魔導補給廠の調整席
第1章|着任と違和感
王国内には、いくつもの魔導補給廠がある。各地の工廠へ魔導素子を安定して供給するための、裏方の組織だ。
魔導会議の査察が入り、いくつかの部署が整理された。カリスのいた小さな部署も、例外ではなかった。
数合わせのように空いた席に座らされたのが、この補給廠の調整席だった。
管理室には十人ほどの事務官が端末の前に座っていた。カリスは机に座っても、仕事の輪郭がつかめない。帳簿、交換予定、稼働持続率の報告。数字は整っているのに、どこか落ち着かない。
統括官リュバンは忙しそうだった。端末を叩き、魔導素子の稼働データを追い、短い指示を飛ばす。
不機嫌なのは分かるが、理由は分からない。
マルティナだけが、淡々と仕事を回していた。予定を少し動かし、配置を替え、誰にも説明しない。それで何も起きない。

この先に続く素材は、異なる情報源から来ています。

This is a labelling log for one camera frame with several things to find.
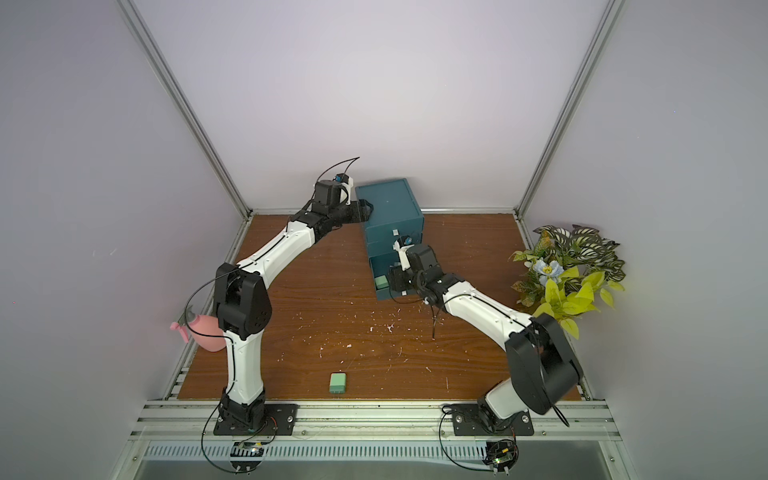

カリスはミスをした。小さな確認漏れ。大事には至らなかったが、胸が冷える。
「次から気をつけます」
リュバンは一瞥すると何も言わなかった。それが、余計に怖かった。
魔導通信管が鳴る。交換頻度の相談だった。判断に迷う。
——まだ大丈夫。
——大丈夫なはず。
「もう大丈夫です」
そう言ってしまった瞬間、自分でも分かった。全然、大丈夫じゃない。
第2章|静かな爆弾
「来月はもう、私はここにいないから」
業務連絡のように、マルティナが言った。
カリスが聞き返そうとする前に、リュバンが口を挟む。
「マルティナちょっといいか、魔導流整合値だが、、、」
そう言って、マルティナを連れて行った。
言葉だけが、取り残される。魔導通信管が鳴る。反射的に応答するが、自分が何を言っているのか分からない。
数字を追う。確認する。書類を回す。
不安で、同じところを何度も見る。リュバンの苛立ちが、空気に混じる。
「カリス、大丈夫?」
マルティナが声をかけてきた。
「すみません」
反射的に、そう答えた。
「あなたは本来、できる人よ」
マルティナの静かだが、強い確信に満ちた声だった。
「もしできないなら、それはあなたの責任じゃない」
「あなたをここに座らせた人の責任」
「できない時はこう思いなさい」
カリスは、何も言えなかった。
その日の終わり、執務室の奥から声が聞こえた。
「……私は、二度とやらない」
誰に向けた言葉かは、分からない。
でも、その声ははっきりしていた。
数日後、マルティナはいなくなった。
第3章|不在と変化
引き継ぎは最低限だった。書類は整い、予定も数字も問題ない。
それでも、空白ははっきりしていた。カリスは同じ席に座り続けた。落ち着かないまま。ミスは続いた。判断が遅れ、確認に時間がかかる。
変わったのは、空気だった。
リュバンはカリスを急かさなくなった。判断を投げず、怒鳴らず、
「なぜそう思った」と聞くようになった。
カリスはまだ、迷う。まだ、失敗する。
けれど、
「放り出されている」という感覚だけは、確かに消えていた。
「どこで詰まった」
「理由は」
「……やれ」
短い言葉が、積み重なる。
ある日、魔導素子の交換順で迷った。帳簿上は問題ない。だが、現場の疲弊が見える。
「一日、前倒ししてもいいですか」
声が震えた。
リュバンは画面を見て、少し考えた。
「……やってみろ」
何も起きなかった。事故も、トラブルも。
その夜、カリスは気づく。
マルティナは、私を無理に押したんじゃない。
誰かが無理に押すやり方を、止めたんだ。
不安は残る。自信も十分じゃない。
それでも、席を立たなかった。
魔導補給廠の調整席で、今日もまた、何も起きなかった一日を積み重ねていく。